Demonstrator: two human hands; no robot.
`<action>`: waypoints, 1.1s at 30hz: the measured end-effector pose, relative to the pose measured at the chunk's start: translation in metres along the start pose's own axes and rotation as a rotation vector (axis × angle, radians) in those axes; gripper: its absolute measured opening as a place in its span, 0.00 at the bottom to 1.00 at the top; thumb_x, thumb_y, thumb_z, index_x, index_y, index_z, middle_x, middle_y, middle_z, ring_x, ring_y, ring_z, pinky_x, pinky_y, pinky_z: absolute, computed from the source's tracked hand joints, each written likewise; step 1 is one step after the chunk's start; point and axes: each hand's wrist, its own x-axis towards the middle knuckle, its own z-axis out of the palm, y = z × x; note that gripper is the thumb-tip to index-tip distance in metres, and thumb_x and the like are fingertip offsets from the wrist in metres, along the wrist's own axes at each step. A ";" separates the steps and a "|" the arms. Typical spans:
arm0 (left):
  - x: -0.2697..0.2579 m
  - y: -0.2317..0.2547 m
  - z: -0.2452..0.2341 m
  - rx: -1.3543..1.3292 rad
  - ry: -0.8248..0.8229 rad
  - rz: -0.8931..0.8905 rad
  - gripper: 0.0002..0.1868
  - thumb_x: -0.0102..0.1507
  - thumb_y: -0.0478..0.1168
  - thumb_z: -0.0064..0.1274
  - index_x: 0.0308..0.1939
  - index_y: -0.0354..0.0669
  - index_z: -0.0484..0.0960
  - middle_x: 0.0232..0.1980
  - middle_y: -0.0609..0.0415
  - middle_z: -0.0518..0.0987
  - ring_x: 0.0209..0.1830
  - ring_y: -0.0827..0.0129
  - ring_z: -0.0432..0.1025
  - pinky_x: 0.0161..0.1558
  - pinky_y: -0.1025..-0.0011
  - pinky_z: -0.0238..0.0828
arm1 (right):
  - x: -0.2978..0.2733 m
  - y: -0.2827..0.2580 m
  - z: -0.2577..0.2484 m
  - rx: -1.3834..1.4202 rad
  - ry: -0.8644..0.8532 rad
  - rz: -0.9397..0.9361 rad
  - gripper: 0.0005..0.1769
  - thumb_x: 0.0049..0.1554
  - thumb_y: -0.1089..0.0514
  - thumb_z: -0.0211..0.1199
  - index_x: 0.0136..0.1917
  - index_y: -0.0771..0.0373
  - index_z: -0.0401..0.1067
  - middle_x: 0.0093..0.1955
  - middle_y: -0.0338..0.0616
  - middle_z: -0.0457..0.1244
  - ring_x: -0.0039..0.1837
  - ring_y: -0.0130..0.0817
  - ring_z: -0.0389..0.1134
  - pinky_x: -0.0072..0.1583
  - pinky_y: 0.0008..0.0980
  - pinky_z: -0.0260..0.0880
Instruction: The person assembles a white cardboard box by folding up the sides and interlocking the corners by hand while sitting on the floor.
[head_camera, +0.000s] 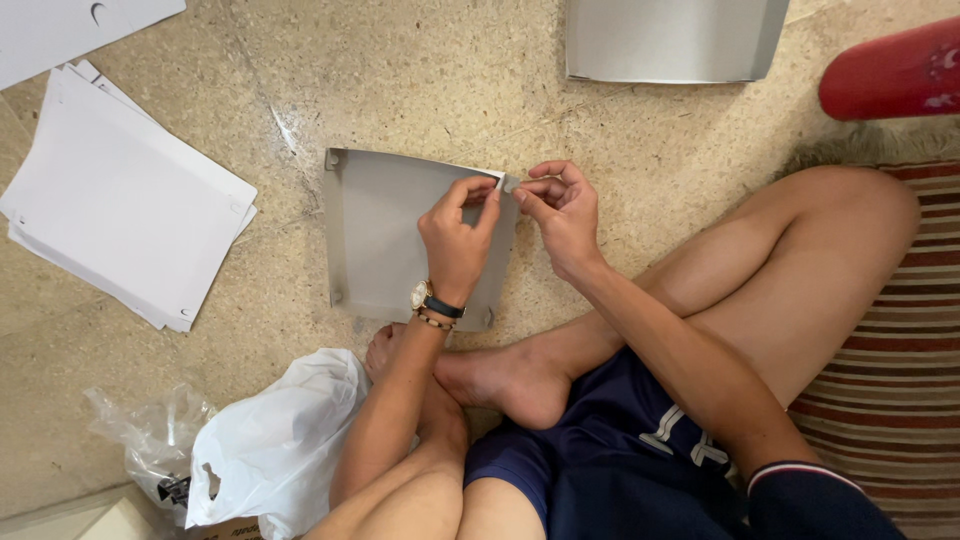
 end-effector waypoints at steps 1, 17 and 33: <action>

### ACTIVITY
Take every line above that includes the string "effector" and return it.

### ANSWER SPACE
`<action>`: waypoints, 1.1s at 30hz: the measured end-effector pose, relative to the pose measured at the chunk's start: translation in metres along the start pose's own axes and rotation as a rotation vector (axis × angle, radians) in those axes; gripper: its absolute measured opening as a place in its span, 0.00 at the bottom to 1.00 at the top; thumb_x, thumb_y, thumb_z, index_x, index_y, index_z, middle_x, middle_y, middle_z, ring_x, ring_y, ring_z, pinky_x, pinky_y, pinky_z: absolute, computed from the source's tracked hand joints, each written likewise; step 1 is one step after the chunk's start; point and axes: each hand's wrist, its own x-axis towards the middle knuckle, its own z-axis out of the palm, y = z × x; note that gripper is the thumb-tip to index-tip distance in metres, and thumb_x and the like are fingertip offsets from the wrist in metres, along the wrist's own axes at each step. A ";" separates the steps and a "|" the arms. Typical spans:
 end-effector waypoints at steps 1, 17 and 33: <action>

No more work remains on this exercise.